[Try it]: Output exactly the lines spanning from the line containing "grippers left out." to the last line of the entries, inclusive.

[Record extracts]:
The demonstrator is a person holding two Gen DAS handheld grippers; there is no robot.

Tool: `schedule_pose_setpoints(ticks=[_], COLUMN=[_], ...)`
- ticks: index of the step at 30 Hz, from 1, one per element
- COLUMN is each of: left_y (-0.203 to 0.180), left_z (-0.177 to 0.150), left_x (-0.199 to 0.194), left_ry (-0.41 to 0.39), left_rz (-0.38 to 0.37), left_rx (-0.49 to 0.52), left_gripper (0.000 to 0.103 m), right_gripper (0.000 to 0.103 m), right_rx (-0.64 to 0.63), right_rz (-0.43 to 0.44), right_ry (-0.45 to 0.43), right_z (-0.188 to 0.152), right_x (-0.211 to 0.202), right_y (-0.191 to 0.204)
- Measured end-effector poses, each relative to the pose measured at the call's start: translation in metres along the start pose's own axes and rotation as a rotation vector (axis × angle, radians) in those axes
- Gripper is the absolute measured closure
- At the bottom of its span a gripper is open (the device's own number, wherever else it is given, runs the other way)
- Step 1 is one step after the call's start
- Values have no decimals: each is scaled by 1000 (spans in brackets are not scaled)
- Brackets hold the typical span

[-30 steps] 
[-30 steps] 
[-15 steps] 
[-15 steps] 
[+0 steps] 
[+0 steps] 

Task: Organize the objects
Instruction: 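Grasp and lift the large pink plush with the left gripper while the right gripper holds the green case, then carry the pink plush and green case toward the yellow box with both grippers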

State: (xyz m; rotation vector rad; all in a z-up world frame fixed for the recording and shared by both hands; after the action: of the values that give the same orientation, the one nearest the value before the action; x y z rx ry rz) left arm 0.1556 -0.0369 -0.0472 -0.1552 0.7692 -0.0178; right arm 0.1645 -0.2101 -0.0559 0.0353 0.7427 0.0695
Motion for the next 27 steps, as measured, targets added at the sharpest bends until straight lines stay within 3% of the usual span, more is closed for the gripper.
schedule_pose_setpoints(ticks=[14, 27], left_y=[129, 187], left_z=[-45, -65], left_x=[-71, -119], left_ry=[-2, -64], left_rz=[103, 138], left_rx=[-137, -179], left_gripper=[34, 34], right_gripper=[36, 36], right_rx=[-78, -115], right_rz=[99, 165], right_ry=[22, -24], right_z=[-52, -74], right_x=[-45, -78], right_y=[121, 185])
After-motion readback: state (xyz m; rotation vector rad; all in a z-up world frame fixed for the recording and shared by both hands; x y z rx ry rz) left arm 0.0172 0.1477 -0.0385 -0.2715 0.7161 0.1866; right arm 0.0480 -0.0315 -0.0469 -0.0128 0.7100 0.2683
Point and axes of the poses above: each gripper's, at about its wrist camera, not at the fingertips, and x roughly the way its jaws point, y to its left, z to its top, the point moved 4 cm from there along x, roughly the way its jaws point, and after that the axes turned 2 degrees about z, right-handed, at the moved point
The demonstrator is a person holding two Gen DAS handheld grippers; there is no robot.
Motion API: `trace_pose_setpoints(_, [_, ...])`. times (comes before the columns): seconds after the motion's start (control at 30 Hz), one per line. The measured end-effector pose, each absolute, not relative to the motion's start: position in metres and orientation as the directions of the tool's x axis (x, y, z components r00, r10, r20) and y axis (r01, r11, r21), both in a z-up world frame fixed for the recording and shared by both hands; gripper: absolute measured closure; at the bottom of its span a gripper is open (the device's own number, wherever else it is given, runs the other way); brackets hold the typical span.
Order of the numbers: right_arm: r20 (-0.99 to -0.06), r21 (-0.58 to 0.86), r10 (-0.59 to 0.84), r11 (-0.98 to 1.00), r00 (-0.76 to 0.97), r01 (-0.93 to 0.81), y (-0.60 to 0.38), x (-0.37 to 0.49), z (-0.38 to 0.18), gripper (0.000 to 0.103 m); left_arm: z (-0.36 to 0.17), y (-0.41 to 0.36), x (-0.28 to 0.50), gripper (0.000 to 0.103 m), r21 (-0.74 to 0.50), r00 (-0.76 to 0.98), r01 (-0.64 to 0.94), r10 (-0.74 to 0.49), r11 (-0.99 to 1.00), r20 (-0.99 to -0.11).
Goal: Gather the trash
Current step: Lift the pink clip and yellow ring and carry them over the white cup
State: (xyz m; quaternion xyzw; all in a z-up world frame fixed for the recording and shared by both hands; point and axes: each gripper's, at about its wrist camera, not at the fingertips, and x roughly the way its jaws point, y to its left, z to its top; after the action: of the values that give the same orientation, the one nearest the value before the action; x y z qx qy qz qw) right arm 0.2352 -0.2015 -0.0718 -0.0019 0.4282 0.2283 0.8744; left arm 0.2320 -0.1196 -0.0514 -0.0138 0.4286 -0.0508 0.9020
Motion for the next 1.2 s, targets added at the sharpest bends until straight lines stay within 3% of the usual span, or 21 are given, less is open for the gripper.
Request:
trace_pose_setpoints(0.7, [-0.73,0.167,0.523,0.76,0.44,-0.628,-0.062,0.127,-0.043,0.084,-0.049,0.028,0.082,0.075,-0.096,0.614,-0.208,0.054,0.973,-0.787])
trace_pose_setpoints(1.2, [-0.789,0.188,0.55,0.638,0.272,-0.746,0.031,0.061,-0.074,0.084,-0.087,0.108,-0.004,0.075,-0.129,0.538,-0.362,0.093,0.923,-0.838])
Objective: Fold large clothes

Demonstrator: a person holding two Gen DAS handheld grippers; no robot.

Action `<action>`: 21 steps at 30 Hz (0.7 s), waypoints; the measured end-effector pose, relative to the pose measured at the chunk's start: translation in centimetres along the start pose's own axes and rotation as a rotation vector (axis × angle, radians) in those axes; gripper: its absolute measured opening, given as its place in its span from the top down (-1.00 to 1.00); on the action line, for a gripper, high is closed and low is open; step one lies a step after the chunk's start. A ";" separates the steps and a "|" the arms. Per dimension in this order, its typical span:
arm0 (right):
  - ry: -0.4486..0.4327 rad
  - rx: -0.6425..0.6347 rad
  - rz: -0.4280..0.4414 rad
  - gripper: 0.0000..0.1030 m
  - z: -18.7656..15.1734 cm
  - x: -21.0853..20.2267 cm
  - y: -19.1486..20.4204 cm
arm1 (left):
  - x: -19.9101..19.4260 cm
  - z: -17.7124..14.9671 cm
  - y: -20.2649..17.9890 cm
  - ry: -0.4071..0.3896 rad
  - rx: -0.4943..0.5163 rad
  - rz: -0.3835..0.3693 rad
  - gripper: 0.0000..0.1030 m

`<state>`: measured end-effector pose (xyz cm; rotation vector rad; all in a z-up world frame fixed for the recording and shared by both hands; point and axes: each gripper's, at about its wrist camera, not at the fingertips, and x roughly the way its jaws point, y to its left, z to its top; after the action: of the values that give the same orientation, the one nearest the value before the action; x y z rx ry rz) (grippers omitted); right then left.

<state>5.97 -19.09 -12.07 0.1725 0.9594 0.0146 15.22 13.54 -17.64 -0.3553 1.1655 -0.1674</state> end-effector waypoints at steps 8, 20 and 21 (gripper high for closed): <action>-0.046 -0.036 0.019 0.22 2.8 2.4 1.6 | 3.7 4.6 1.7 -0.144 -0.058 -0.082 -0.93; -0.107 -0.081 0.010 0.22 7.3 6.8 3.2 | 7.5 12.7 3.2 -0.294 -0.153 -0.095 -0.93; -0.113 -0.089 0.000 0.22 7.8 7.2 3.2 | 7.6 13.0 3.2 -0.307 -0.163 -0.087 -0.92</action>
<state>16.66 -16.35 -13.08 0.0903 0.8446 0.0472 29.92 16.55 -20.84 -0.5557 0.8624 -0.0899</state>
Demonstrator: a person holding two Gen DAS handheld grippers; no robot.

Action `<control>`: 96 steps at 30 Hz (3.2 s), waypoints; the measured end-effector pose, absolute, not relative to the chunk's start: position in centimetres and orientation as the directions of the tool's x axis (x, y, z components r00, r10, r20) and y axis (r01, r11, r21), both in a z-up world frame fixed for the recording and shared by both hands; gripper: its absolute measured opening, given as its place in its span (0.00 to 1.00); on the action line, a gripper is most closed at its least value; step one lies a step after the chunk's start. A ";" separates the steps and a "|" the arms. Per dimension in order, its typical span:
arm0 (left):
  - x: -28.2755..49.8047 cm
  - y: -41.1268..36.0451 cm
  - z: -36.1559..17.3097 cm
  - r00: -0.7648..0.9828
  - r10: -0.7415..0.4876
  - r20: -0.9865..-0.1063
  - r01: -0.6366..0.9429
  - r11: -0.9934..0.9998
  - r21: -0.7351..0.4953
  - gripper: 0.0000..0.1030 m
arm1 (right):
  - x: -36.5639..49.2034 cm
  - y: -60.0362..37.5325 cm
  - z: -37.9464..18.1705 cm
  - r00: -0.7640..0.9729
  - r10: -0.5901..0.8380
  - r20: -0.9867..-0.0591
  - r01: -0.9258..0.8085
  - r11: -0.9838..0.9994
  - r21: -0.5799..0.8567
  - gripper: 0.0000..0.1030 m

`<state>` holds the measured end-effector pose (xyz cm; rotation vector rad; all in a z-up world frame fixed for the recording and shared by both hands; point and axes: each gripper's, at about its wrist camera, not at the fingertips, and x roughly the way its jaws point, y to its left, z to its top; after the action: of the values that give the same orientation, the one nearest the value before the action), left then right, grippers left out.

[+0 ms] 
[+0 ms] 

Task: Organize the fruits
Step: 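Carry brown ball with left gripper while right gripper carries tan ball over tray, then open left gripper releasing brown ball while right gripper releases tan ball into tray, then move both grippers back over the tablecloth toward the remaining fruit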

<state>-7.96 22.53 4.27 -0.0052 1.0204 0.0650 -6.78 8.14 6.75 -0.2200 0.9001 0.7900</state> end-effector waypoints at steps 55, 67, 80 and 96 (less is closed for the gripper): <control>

[Exercise result]:
`<state>` holds the measured end-effector pose (xyz cm; rotation vector rad; all in a z-up world frame fixed for the recording and shared by both hands; point and axes: each gripper's, at about its wrist camera, not at the fingertips, and x roughly the way its jaws point, y to its left, z to its top; after the action: of the values that give the same orientation, the one nearest the value before the action), left then right, grippers left out.

[+0 ms] 
[+0 ms] 

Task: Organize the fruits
Step: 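Carry brown ball with left gripper while right gripper carries tan ball over tray, then open left gripper releasing brown ball while right gripper releases tan ball into tray, then move both grippers back over the tablecloth toward the remaining fruit
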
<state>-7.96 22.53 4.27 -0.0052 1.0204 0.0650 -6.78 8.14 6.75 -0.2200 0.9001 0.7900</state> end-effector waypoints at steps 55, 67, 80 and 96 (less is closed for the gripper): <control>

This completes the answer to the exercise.